Let us be totally clear on this. Until restorative and preventative medicines become cash-cows, there will be no conversation with your doctor where he/she won't prescribe something that was invented in the lab to cure fastidiousness in rats but was found to reduce certain types of choloesterol and includes a laundry list of very scary side-effects.

If Halliburtun doesn't see a dime, then there is a good chance we're gonna continue living in a world where we know more about Viagra than we do about Vitamin C.

And yes, there are like, one or two studies that show some vitamins taken to excess can be harmful too, but your body is pretty amazing at grabbing what it needs and flushing the rest away. You're like an ultra-radical super expensive HEPA filter.

So think of taking vitamins not so much as a cure, but like, tipping your waitress an extra five percent. You don't know what she's gonna do with the money . . . but it's there if she needs it.

And you gotta assume that because she's a waitress . . . she needs it.

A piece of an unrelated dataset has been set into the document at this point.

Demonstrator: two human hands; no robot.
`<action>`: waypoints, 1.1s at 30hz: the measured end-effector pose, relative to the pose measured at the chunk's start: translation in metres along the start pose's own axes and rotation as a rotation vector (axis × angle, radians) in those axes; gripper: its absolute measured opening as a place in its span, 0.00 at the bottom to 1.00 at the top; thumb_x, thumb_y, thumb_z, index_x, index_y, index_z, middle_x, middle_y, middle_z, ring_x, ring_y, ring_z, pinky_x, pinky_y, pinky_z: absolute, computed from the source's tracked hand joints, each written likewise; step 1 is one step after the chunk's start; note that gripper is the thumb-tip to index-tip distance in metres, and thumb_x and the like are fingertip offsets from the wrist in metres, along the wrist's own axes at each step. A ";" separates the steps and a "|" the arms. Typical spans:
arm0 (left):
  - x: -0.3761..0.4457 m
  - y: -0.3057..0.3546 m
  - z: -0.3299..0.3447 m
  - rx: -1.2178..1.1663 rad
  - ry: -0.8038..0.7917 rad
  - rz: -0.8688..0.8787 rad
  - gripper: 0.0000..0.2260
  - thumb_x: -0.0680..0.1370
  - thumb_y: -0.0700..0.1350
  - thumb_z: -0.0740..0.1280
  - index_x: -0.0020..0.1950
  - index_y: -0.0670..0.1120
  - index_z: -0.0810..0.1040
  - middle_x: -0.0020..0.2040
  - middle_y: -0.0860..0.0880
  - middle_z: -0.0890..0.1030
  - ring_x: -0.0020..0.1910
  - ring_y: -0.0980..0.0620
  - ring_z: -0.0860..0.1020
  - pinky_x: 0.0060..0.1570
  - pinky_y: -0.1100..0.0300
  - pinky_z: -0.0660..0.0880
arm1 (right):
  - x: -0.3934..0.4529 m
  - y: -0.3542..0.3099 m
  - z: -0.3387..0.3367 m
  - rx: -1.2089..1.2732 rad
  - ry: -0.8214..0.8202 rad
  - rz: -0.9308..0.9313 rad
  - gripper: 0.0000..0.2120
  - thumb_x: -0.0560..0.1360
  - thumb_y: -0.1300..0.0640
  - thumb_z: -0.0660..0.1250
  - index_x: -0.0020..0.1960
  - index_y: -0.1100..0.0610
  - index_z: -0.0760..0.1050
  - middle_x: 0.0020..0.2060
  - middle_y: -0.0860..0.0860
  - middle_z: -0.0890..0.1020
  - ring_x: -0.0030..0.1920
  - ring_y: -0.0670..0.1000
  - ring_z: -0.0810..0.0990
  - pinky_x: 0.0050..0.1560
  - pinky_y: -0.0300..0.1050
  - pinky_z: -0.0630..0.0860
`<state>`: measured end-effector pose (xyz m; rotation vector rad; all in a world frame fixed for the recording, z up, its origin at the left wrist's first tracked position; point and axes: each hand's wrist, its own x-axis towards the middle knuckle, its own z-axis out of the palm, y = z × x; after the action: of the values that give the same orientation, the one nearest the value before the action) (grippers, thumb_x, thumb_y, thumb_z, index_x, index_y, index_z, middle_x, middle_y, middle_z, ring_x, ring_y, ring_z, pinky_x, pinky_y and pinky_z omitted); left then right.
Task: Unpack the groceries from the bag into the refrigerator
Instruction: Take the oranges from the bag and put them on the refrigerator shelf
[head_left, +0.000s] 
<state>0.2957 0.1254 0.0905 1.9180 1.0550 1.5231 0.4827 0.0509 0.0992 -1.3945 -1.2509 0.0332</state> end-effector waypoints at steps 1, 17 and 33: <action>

I started taking a B Complex in the mornings with my eggs and spinach and you wouldn't believe it but my mood changed from constant road rage to cooly happy to be alive.

The two days I didn't, I was back to throwing kitchen utensils at songbirds in my backyard.

That's not an endorsement.

Just an observation.

And I can't say with any degree of certainty what it would do to you.

I don't know you.

In fact the only thing I DO know about you is that you look at your poo.

And that you should contact a doctor immediately if you do it for more than four hours.